Rap beefs used to be the narrative engines of careers — a viral diss, a headline tour, temporary infamy. But Meek Mill’s latest claim is less about drama than dollars. On April 27, the Philadelphia rapper took to X to frame his last decade as a business rebound and creative renaissance, writing that he’s made a staggering amount from music since his 2015 clash with Drake.
Meek’s posts read like a thread on both vindication and ledger: he credits independence, nonstop touring and a run of records for what he calls an eight-figure comeback.
Since I went independent sh*t been moving so weird, I’m still selling out all my shows that’s why I made that Charlamagne sh*t a issue … I made like $80m off rap since drake beef he not on my level of achievements to tell lies about my brand to the masses .. that was that.
And yes I’m still making money!
He later clarified the mechanics behind the figure, insisting the Drake beef wasn’t the engine for his earnings. Instead, Meek pointed to what followed his legal troubles — the public movement around his case, a renewed fan base and the music he released after getting back to the studio.
Not because of the beef, I went to prison had the biggest movement and came home and made the best album of my life!
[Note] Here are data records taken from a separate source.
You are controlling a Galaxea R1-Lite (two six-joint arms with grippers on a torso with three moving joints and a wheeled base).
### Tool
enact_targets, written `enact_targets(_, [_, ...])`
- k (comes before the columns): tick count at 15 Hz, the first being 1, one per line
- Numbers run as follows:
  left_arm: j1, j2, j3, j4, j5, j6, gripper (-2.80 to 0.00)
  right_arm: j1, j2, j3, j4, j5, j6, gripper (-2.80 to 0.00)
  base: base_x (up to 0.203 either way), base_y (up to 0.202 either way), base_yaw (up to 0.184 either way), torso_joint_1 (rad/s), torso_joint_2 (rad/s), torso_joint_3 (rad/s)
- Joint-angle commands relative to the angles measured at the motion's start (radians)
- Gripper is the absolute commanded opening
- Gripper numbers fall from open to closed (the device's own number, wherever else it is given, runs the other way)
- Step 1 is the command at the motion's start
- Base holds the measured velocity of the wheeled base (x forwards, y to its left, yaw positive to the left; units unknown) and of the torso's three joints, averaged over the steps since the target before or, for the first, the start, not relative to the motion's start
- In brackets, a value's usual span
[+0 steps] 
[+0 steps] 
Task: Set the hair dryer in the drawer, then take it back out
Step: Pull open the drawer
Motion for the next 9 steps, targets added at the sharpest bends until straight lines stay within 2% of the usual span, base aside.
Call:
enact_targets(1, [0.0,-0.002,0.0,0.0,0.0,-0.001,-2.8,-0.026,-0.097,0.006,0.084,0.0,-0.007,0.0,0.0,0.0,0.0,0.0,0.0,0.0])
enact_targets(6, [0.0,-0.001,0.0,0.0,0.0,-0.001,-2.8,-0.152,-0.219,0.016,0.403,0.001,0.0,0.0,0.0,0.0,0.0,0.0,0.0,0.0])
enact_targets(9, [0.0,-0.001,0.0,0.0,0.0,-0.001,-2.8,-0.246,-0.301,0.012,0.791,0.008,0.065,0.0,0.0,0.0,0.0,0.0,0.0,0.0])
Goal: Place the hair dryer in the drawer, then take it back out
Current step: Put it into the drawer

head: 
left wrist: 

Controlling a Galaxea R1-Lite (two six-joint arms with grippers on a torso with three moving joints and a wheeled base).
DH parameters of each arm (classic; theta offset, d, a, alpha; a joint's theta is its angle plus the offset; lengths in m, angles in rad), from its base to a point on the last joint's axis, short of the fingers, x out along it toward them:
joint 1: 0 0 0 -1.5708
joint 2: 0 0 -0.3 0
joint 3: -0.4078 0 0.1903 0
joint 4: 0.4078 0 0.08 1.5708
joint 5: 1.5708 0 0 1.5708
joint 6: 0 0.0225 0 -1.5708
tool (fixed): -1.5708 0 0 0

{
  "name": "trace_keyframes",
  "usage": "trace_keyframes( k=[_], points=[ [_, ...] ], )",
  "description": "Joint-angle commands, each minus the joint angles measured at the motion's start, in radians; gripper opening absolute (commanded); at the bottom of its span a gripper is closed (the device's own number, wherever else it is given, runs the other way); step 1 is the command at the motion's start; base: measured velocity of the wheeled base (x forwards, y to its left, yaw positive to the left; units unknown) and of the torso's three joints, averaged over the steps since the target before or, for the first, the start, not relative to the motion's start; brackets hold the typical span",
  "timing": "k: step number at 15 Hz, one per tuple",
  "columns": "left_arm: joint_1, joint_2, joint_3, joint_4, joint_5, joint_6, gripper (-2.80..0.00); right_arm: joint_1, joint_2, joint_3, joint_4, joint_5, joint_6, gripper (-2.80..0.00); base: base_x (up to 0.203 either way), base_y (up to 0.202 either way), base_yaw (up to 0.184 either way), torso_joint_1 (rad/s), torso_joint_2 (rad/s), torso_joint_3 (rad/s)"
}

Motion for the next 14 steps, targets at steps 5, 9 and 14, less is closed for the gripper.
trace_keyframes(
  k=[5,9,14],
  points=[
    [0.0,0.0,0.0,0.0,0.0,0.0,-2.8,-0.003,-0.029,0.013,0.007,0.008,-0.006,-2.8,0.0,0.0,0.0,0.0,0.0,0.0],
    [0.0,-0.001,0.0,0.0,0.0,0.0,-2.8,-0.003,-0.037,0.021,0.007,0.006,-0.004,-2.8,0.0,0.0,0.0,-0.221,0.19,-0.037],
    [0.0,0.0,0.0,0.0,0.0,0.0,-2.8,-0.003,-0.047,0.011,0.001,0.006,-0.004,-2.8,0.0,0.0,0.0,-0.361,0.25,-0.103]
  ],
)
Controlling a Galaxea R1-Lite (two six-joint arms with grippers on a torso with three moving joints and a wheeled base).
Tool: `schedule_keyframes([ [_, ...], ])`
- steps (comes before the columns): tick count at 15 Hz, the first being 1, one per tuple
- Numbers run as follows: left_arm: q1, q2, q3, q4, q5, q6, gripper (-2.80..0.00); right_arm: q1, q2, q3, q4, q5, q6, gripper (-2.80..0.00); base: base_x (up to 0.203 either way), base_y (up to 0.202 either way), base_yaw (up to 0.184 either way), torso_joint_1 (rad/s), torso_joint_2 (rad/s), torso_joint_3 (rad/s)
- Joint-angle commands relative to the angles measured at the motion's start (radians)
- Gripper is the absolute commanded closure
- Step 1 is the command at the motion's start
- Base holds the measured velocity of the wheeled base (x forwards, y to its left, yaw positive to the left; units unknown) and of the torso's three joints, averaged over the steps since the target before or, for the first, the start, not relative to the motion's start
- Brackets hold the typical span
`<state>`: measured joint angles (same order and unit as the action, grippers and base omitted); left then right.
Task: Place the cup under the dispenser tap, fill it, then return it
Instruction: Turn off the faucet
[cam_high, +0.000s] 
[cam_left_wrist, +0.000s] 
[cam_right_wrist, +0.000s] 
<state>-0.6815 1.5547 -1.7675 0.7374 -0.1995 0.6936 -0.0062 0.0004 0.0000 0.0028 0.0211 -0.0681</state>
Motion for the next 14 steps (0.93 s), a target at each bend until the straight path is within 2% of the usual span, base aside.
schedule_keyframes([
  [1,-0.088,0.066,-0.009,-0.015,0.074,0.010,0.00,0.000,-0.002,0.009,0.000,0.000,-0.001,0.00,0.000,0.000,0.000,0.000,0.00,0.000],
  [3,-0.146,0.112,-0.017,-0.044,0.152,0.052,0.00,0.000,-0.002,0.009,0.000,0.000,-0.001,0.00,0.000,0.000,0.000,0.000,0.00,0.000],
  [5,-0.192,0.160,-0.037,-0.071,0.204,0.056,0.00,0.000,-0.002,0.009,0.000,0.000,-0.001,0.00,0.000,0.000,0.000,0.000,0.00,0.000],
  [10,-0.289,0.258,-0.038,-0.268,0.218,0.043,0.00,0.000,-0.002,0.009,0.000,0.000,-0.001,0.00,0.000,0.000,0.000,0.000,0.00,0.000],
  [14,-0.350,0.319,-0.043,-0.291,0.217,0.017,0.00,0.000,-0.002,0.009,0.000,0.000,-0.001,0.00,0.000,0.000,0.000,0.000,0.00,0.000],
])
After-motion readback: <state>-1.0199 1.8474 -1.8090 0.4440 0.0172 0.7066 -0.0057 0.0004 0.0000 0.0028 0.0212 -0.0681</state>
That album reference points to Championships, his 2018 LP that went platinum and reintroduced Meek as both an artist and an activist. The timeline is familiar: the 2015 squabble with Drake is widely viewed as a turning point in Meek’s career narrative, but the following years — including his 2017 legal battles and the public outcry that followed — reshaped his profile in ways that weren’t strictly musical. Meek has since leaned into independent release strategies and a heavy touring schedule, and he specifically names selling out shows as proof of momentum.
Elsewhere in the same exchange, Meek targeted Charlamagne Tha God after the Breakfast Club cohost suggested on The Brilliant Idiots podcast last month that Meek never fully recovered from the Drake fallout. That line of commentary set off a predictable social-media back-and-forth: Meek pushed back hard, calling Charlamagne out for underestimating his business.
It’s not an elegant mercantile confession — it’s combative. There’s a bluntness to Meek’s account that mixes pride in a concrete dollar figure with resentment toward cultural gatekeepers who narrate an artist’s career for them. Meek’s framing reframes the Drake beef from a career-ending moment to a ledger entry on a much larger comeback story.
Whether audiences take the $80 million at face value isn’t the point for Meek. The claim is a public assertion of agency: he’s selling out shows, collecting revenue, and defining his own metrics of success. Two names and a decade later, Meek wants the record to show that the aftermath — not the diss track — is what he built his career on.
Meek’s posts remain the clearest public accounting he’s offered so far. The exchange also highlights how the conversation around hip-hop careers has shifted: streaming, touring, merch and brand deals can turn an old controversy into a footnote rather than a millstone.
For now, the headline is simple and loud: Meek Mill says he made $80 million off rap since the Drake beef — and he says he earned it on his own terms.